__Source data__
------------------------------

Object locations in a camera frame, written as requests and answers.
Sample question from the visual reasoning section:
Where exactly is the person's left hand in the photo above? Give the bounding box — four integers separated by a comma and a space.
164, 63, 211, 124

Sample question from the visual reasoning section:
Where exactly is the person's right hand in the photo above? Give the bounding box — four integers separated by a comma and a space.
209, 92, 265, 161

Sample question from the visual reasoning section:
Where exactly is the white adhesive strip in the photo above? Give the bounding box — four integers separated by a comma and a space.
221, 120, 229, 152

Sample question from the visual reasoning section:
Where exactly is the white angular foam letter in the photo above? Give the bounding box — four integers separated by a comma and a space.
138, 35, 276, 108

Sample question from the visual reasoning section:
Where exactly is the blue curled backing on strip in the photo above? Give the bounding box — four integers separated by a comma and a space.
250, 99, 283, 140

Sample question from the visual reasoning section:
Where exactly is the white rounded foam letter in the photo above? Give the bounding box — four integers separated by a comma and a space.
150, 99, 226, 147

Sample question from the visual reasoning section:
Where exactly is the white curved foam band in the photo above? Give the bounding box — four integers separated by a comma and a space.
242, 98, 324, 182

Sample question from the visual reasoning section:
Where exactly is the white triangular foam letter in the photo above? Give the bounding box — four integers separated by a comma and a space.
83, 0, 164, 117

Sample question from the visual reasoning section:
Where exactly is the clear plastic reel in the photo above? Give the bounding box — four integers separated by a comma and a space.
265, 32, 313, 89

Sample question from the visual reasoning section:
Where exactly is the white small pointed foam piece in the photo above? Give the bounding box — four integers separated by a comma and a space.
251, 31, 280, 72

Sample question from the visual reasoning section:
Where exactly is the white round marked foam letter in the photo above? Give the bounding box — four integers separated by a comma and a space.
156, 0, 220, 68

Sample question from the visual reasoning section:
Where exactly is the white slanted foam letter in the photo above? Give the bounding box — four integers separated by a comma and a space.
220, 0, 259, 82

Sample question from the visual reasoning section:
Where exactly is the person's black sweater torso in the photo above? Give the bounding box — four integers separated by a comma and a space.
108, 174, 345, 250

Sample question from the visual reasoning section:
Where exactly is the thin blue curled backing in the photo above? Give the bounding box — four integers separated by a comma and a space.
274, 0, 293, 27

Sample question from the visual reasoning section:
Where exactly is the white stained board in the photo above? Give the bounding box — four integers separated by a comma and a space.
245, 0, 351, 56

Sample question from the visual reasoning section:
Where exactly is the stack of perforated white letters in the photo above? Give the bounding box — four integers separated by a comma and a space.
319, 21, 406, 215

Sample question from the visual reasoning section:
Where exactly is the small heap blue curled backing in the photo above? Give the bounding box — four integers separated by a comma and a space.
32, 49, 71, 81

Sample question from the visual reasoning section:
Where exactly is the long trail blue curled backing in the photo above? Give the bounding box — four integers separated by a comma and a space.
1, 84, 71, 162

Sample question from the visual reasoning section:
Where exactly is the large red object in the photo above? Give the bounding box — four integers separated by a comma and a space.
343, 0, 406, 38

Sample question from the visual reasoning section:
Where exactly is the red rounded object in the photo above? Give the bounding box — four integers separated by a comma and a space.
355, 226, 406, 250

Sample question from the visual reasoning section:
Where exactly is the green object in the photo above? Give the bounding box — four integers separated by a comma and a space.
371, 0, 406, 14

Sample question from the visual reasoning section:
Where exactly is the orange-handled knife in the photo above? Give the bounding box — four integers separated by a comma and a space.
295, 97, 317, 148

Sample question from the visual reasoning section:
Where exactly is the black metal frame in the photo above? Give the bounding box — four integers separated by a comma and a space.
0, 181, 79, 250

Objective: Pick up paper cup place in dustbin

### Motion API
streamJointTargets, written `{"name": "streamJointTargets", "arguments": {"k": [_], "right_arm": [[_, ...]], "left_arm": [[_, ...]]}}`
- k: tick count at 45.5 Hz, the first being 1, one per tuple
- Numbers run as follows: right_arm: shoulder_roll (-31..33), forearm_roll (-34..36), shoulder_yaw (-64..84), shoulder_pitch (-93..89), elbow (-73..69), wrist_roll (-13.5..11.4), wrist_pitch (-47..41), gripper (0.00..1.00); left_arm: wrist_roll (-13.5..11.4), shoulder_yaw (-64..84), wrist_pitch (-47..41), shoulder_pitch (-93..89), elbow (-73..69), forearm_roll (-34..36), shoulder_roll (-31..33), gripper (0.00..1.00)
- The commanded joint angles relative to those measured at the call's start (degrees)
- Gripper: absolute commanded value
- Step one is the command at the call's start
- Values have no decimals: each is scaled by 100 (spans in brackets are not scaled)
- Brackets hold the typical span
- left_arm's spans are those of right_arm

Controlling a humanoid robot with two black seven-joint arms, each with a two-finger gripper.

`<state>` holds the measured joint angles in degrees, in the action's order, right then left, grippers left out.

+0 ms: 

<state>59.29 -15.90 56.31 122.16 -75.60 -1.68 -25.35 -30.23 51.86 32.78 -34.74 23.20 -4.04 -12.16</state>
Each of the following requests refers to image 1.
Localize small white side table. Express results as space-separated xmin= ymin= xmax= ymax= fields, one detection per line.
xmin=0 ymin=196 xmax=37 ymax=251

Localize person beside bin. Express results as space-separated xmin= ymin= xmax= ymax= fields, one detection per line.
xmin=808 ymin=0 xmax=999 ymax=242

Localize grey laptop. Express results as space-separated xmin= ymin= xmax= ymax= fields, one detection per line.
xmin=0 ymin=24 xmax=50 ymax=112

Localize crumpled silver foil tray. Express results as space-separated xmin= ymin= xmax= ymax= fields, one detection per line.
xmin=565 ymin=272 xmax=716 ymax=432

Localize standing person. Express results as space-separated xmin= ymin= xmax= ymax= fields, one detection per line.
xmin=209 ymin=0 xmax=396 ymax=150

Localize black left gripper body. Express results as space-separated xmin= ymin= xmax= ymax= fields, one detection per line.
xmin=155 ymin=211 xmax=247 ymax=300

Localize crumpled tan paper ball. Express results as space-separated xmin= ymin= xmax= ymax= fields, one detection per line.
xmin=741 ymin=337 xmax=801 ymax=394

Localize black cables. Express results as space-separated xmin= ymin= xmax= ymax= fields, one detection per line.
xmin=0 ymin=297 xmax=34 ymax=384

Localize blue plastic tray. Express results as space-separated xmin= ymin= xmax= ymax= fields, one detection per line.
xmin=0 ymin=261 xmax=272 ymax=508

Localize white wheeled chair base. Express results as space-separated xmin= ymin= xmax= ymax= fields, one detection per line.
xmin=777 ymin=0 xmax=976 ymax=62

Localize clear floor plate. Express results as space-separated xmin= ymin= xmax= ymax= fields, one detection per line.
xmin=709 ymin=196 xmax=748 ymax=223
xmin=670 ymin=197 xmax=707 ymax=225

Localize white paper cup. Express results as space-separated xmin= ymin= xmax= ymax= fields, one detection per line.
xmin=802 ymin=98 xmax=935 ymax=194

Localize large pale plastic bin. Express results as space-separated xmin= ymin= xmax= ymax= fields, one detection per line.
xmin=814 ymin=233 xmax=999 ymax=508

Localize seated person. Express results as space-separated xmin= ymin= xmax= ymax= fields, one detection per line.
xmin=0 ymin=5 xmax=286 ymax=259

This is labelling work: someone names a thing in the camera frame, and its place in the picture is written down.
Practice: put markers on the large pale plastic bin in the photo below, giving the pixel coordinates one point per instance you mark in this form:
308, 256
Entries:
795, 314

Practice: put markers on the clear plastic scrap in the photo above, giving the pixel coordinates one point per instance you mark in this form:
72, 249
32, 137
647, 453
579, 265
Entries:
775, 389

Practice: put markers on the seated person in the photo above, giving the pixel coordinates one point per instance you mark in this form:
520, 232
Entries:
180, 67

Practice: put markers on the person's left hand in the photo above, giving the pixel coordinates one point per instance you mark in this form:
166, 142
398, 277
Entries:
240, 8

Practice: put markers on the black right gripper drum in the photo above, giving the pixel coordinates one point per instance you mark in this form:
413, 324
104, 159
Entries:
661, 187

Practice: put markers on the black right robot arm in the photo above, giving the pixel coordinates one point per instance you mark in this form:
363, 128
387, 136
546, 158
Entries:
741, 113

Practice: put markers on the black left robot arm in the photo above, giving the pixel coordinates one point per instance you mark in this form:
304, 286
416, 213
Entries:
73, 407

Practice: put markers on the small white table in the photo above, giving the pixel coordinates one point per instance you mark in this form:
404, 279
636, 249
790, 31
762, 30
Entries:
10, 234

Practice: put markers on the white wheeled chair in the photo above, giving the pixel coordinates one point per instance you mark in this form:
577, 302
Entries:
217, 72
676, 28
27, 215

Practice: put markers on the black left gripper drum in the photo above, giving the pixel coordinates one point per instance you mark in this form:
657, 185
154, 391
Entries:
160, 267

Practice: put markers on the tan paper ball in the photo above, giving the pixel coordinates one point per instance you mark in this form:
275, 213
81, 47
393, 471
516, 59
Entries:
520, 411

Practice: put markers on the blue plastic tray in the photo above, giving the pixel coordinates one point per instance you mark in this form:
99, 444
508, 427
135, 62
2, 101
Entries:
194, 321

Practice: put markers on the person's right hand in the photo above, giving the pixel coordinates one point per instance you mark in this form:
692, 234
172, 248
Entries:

------------------------------

__DESCRIPTION OF THE TASK__
Whenever the string "start" shows up in a line of the records, copy that line.

__RESPONSE__
- The commanded joint angles relative to those measured at the call's start (degrees)
- Step one is the command at the call's start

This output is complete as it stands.